Ms. Stuart said their programme of assistance in the region is based on three key roles, and their assistance is tailored to the needs of the specific country.
“We do what we call surveillance, which is we look at any country that’s a member of the I.M.F., we do an economic health check up on those economies once a year, or once every two years in some cases, and we provide advice to those authorities in the country on how they might address those policies,” she explained.
“The second feature of I.M.F’s work, which is very important in the Pacific, is working with countries to develop capacity, or technical assistance and training.
“For the region, a colleague of mine runs the Pacific Financial Technical Assistance Centre (P.F.T.A.C.), which is based in Fiji, helping countries develop various aspects of their work, for example working with finance ministries to improve their public financial management, working with them to help mobilise revenues and also working with central banks on things like financial stability, also in improving the collection of data or statistics, which is important in micro economics.”
The P.F.T.A.C. was the first centre established by the I.M.F. 25 years ago in the region, and because of its success, there are 16 centres around the world doing similar things in different regions.
“We are celebrating the 25th anniversary of P.F.T.A.C. next month in Fiji, where we will have a two-day high-level dialogue to look at how countries can improve their growth opportunities and how the I.M.F. can help support that through capacity development.”
Ms. Stuart said I.M.F’s lending facilities are designed for both developed and developing countries, which have access to the World Bank’s International Development Association (I.D.A.) and there lending is done on concessional terms.
“We also have facilities that are available after a natural disaster and we recently raised the limits on that facility, so that countries that face natural disasters can get slightly a larger amount. We see our role as very much catalytic with every other development agencies that come in with bigger support. All our money is loans and on the concessional loans our interest rate is currently zero.
“There haven’t been large uses of I.M.F. loan by the Pacific countries probably because they receive aid from other countries; we haven’t seen any large take. Recently Vanuatu took advantage of the post-natural disaster facilities.”
Ms. Stuart highlighted their biggest impact in the region is through capacity building and surveillance, all though they would like to see countries make use of I.M.F. funding.
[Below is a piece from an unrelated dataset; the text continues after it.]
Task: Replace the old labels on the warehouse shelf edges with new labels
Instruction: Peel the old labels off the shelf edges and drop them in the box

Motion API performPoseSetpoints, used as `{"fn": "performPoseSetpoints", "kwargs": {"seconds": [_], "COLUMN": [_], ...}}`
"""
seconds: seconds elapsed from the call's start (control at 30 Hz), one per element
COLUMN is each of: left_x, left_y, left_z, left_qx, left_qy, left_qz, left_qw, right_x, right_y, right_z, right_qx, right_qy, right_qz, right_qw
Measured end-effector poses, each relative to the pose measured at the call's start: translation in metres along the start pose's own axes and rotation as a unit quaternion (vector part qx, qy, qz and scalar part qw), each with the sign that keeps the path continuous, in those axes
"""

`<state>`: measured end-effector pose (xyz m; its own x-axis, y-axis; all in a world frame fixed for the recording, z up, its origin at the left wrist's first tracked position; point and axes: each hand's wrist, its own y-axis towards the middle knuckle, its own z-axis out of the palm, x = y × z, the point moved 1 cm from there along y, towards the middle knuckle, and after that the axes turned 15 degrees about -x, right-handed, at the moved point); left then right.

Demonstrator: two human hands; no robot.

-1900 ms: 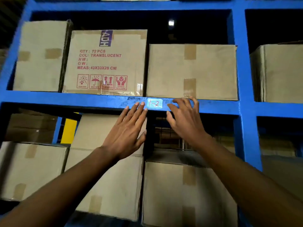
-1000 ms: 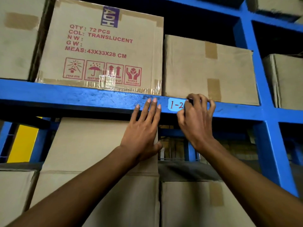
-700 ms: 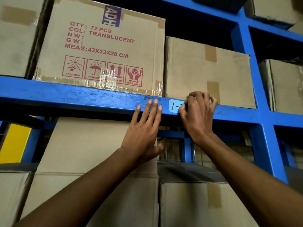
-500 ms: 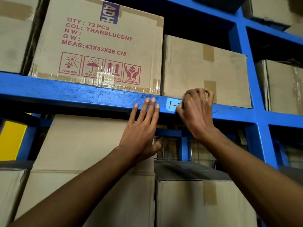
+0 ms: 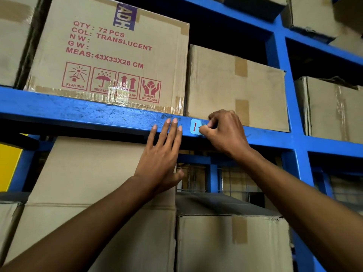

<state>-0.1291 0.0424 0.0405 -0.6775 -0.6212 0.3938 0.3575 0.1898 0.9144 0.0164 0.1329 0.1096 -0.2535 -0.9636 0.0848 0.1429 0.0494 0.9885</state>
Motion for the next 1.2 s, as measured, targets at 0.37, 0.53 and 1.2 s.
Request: {"fn": "performPoseSetpoints", "kwargs": {"seconds": [0.37,0.53,1.2], "left_x": [-0.014,-0.057,-0.396], "left_y": [0.004,0.012,-0.030], "left_z": [-0.006,-0.009,0.037], "left_qx": [0.021,0.026,0.132], "left_qy": [0.001,-0.051,-0.070], "left_qz": [-0.040,-0.023,0.161], "left_qw": [0.999,0.998,0.976], "right_x": [-0.030,-0.066,-0.321], "right_y": [0.000,-0.009,-0.124], "right_z": [-0.042,-0.076,-0.205], "right_qx": [0.041,0.026,0.092], "right_qy": [0.193,0.146,0.063], "right_qz": [0.164,0.161,0.246], "right_qw": [0.967,0.976,0.963]}}
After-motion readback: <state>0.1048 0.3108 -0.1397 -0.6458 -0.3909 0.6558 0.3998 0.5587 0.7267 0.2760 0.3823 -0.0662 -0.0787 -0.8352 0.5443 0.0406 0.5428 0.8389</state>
“As the I.M.F we are always learning, we are always striving to find what maybe better ways to help countries achieve their own goals and so that’s seen as for example, in the more recent past, do more peer to peer learning, where countries learn from one another.
“The other area we are going into is online learning, so we can reach more people through the internet, there are a number of online training courses. In terms of its success it depends on many things like the infrastructure, electricity availability and speed of internet, so it’s not necessarily a solution for the Pacific, so we have to think about how we tailor our thinking on helping countries.
“The other thing we also try do is to make sure we coordinate well with the World Bank, Asian Development Bank because they are also helping countries strengthen capacity, and so we want to make sure we don’t have too much overlap and that we complement each other’s work.”
Ms. Stuart said the I.M.F has focused more on countries that are quite fragile and face vulnerabilities, and so they are putting a lot of effort into supporting their basic development needs.